The issue with Jeff’s version of BIFB, a much different beast to what it is now, was its goal to run it egalitarian and grassroots and have ‘something for everybody’. ‘I think most of those festivals that are backed by funding bodies like the Australia Council are elitist. That’s my opinion’.

Striking similarities exist between Jeff’s BIFB and Head On. Both events are fully devoted to photography; they are grassroots and slightly anti-establishment, and of course were/are underfunded. Head On began as a Portrait Prize in 2004, organised in response to the Photographic Archibald Portrait Prize – a photo contest organised by the arts establishment – not the photographic community – which favoured awarding high-profile photographers with a celebrity subject.

‘The idea (of Head On) was to show photography that mattered. Valuable stuff. We try to show photography that has relevance to a wider circle of people,’ Moshe said back in 2016. ‘Especially from emerging artists, to help grow and develop their skills and vision.’

About industry funding…

Each year, the Head On Photo Festival team nervously approaches the photo industry about financial sponsorship. Persuading major brands to share top-tier sponsorship with its fellow brands can be a monumental task. The brands favour an exclusive sponsorship deal, but this isn’t ideal for a festival geared toward bringing the industry together.

‘Having smaller contributions from more industry players is better for everyone. Everyone in the industry… will benefit from it,’ Moshe said in 2016. ‘More cameras will be sold, more printers, more ink, more bags, more everything. They’ll be more visible to the general public, who for the moment, can see predominantly one company (Canon) in front of them.’

This year Sony is a major partner, followed by lower-tier sponsorships from Fujifilm and Olympus as industry partners. It’s once again great these three brands are willing to share the bill. Canon will not likely offer support in the foreseeable future. After Canon’s sponsorship of Vivid 2016, the company shockingly excluding Head On from participating in the event. So much for community spirit. (Google ‘kyosei’!)

With a fundamental lack of funding from the big photo industry players and the public sector, Head On relies on crucial in-kind support from industry partners.

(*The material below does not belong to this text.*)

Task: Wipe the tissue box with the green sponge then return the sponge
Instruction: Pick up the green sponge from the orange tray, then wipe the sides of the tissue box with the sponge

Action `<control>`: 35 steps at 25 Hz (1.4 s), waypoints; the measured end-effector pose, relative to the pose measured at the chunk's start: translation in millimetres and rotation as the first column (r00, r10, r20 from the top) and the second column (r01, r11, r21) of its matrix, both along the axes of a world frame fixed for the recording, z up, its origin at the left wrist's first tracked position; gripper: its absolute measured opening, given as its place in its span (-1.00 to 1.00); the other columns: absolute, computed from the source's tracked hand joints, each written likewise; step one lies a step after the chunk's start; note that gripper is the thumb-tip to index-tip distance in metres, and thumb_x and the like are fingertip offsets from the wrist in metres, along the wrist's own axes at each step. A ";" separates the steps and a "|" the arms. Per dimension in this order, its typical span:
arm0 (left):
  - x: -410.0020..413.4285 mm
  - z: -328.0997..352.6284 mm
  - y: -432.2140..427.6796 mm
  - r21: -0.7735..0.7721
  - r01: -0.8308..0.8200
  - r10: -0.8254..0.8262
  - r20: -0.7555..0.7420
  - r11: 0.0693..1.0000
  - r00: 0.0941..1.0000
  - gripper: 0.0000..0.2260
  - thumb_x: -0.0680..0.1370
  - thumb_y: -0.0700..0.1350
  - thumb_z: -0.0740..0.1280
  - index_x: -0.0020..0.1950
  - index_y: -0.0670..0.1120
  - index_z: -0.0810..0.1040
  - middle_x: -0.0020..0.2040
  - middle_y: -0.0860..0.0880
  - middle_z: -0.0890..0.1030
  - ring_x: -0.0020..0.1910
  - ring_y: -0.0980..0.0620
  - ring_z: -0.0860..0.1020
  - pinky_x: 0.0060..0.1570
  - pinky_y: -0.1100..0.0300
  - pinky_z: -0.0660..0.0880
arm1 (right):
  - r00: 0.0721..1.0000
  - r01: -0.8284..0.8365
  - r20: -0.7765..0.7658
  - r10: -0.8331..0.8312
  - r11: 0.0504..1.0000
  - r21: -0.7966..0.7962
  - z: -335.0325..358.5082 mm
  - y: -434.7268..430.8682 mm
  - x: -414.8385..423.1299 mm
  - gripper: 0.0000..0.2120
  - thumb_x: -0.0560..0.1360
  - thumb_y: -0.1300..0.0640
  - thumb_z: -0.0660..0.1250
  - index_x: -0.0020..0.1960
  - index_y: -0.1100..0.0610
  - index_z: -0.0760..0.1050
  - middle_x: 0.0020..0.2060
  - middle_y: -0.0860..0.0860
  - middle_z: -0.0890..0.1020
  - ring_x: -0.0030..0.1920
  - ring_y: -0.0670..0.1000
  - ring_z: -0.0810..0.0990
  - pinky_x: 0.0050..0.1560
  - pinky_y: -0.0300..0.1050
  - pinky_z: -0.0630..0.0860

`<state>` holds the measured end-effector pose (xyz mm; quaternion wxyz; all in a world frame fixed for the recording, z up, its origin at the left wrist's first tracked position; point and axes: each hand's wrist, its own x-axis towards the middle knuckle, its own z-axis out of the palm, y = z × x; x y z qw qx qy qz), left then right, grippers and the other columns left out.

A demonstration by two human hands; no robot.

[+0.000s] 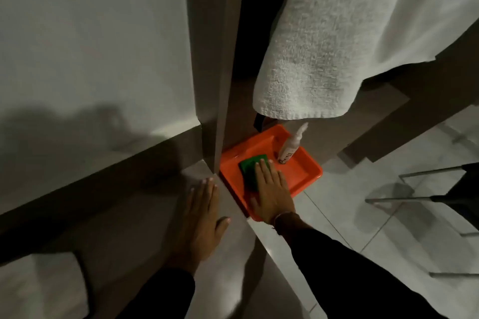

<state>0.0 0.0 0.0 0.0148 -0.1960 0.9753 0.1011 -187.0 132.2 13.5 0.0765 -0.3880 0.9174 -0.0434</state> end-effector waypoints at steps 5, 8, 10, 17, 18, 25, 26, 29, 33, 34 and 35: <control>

Moshe is concerned how these mostly small operators will be impacted by the Coronavirus, particularly the generous prolabs which offer a discount of printing the physical exhibition.

Head On’s golden goose is the Head On Awards. As its biggest income stream, the awards predominantly cover most costs of the festival. Last year there were around 5000 entries, with an entry fee of $30 generating around $150,000 cash (less reduced entry fee for students, and expenses such as the cash prize awarded to winners).

Head On 2020 created a wave of positive energy that vibrated throughout the local and international photography community. For two weeks, the festival broadcast four hours of free live online content daily, offering an escape from the mundane stay-at-home lifestyle enforced around the world.

With plans to run a scaled-back printed show in November, and limited support from the big photo industry players, isn’t it about time photography, the Cinderella of the arts, was given a ticket to the ball by the various taxpayer-funded arts grants organisations?

Update: At the eleventh hour of publishing this article, Moshe was delighted to inform Inside Imaging of good news. Creative NSW, the state government’s arts funding body, has provided Head On with a significant cash grant. Perhaps a turnaround is coming.